Modifying Adult Child Support
Ordinarily, a parent’s obligation to provide child support ends when the child finishes 12th grade or turns 19, whichever occurs first. However, divorcing parents can specify in a marital settlement agreement (“MSA”) that one or both parents will pay for the child or children’s college or other expenses, in whole or in part as set forth in the MSA.
When the parents decide to provide for adult child support in an MSA, they should consider whether the support should be modifiable in the event of a change in circumstances, such as a financial hardship to one or both parents. The Court of Appeal recently reviewed this issue, and decided that adult child support will generally be modifiable, unless the MSA expressly provides that it be non-modifiable.
In Drescher v. Gross (2014), B246494 (Cal.App.Ct. 2d Dist.), the parties divorced in 2001 and agreed in their MSA that each parent would pay equally for the future college expenses of their three minor children. In 2012, the mother sought to modify the divorce judgment, claiming that she had become permanently disabled with a limited income. The father’s income had meanwhile increased to over $400,000. The trial court denied the mother’s request for modification because the MSA did not refer to the obligation as “child support,” which is always modifiable under section 3651 of the Family Code.

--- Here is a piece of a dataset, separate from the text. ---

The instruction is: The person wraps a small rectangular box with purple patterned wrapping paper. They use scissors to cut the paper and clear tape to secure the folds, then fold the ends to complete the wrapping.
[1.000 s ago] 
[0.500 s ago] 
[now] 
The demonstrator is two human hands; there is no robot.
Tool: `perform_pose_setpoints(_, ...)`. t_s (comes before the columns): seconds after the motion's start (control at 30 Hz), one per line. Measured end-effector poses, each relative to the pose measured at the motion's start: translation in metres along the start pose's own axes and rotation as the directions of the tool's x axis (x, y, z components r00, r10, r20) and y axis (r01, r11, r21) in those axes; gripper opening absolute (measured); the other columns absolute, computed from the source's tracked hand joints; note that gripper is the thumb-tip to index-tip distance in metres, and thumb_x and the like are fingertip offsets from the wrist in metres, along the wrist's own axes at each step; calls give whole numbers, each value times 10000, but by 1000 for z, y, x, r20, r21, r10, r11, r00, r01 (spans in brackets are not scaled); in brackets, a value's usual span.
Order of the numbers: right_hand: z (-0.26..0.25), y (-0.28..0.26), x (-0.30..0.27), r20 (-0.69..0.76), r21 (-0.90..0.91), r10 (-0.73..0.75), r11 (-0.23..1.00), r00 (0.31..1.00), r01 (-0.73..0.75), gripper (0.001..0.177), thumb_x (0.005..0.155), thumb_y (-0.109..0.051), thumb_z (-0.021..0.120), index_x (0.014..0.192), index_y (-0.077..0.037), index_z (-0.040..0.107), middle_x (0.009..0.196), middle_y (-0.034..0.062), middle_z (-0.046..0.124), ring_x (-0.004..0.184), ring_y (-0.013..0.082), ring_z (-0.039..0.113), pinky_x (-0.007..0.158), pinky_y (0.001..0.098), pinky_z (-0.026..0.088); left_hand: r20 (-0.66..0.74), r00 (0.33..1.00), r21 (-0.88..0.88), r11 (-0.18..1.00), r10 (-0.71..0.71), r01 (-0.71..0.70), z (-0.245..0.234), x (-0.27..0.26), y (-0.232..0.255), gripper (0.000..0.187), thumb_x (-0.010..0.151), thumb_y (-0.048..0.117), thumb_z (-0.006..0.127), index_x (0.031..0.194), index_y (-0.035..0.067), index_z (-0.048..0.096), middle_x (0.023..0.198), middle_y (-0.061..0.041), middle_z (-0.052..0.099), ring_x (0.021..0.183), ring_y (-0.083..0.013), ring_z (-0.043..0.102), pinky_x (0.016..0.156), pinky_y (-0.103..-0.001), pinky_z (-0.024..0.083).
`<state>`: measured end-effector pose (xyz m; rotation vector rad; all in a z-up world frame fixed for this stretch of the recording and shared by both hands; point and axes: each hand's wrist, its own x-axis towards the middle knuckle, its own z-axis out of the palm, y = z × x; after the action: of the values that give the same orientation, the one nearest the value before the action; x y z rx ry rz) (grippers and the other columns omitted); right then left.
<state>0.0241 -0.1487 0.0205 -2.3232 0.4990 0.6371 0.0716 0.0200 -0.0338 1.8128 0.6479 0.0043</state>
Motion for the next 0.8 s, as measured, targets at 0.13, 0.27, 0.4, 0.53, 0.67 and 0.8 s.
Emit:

The Court of Appeal observed that, unlike the authority to order support for a minor child (or an incapacitated adult child), the court’s authority to order adult child support under section 3587 derives entirely from the parents’ agreement to pay such support. The Court of Appeal reasoned that the parents may therefore preclude or restrict modification if they include express language for this purpose in the MSA. Thus, because the parties in the Drescher case did not include such language, the adult child support order was modifiable.